The first toe on the fossil turns inward, similar to a human thumb and most like the hunting dinosaurs known as deinonychosaurs - notably the Velociraptor with its long claw for disemboweling prey. Gerald Mayr of the Forschungsinstitut Senckenberg in Frankfurt, Germany, and colleagues at the Wyoming Dinosaur Center in Thermopolis, say their findings strengthen theories that birds descended directly from dinosaurs.
The 150 million-year-old fossil, found in Germany's Bavaria region, suggests the magpie-sized creature could hyperextend its second toe in a dinosaur-like way, the researchers report in Friday's issue of the journal Science.
"By all measures, it is a treasure," Peter Dodson of the University of Pennsylvania was quoted by Science as saying.
The feathered fossils were long believed to be representative of the first birds and this one now links Archaeopteryx to dinosaurs.

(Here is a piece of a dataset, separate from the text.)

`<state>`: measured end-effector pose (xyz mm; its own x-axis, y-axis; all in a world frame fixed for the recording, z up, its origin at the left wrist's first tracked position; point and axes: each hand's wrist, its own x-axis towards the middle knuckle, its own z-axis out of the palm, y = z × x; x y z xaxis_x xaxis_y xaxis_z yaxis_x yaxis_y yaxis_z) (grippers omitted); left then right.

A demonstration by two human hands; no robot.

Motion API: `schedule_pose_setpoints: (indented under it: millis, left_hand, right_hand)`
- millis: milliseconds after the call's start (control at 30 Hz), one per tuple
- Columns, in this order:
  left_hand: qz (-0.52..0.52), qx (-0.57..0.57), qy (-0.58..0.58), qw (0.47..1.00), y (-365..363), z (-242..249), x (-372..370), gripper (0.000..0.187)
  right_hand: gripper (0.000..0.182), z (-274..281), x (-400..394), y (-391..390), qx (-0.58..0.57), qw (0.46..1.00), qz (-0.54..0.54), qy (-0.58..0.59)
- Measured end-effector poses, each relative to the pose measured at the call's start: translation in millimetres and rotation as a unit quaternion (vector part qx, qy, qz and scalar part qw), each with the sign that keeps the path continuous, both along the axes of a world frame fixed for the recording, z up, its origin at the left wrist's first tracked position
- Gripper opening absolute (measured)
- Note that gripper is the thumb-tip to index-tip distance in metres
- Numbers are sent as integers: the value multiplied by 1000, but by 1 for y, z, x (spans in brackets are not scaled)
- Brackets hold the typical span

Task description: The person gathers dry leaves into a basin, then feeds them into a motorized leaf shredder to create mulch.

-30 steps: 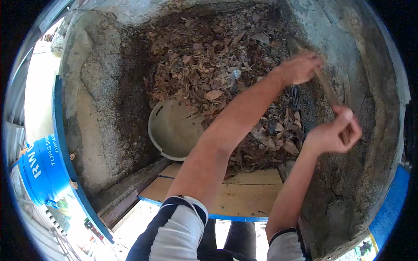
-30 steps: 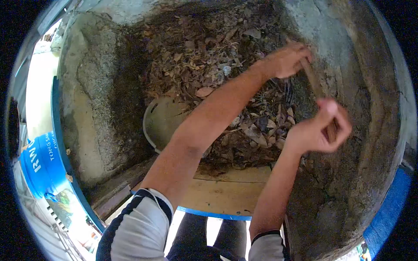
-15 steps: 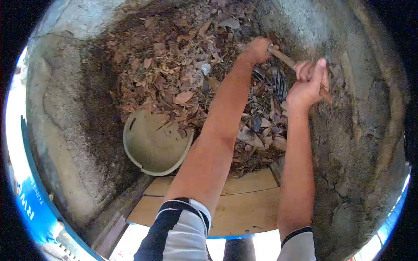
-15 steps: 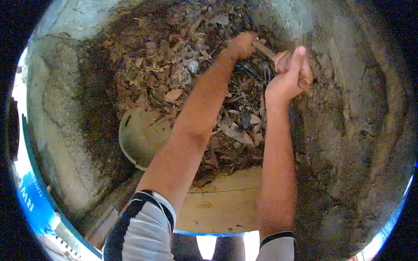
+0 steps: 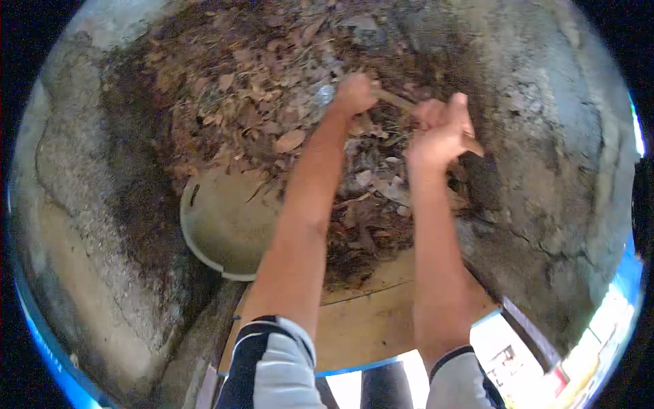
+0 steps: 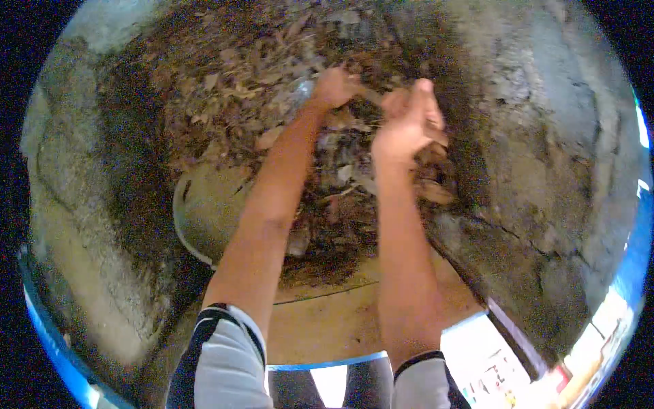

"Contrary to virtually all existing reconstructions of Archaeopteryx, the new specimen shows that the first toe was not fully reversed as in extant birds," the researchers wrote.
"Most workers consider Deinonychosauria to be the sister taxon of Aves, and the presence of a hyperextendible second toe in Archaeopteryx supports a close relationship between deinonychosaurs and avians."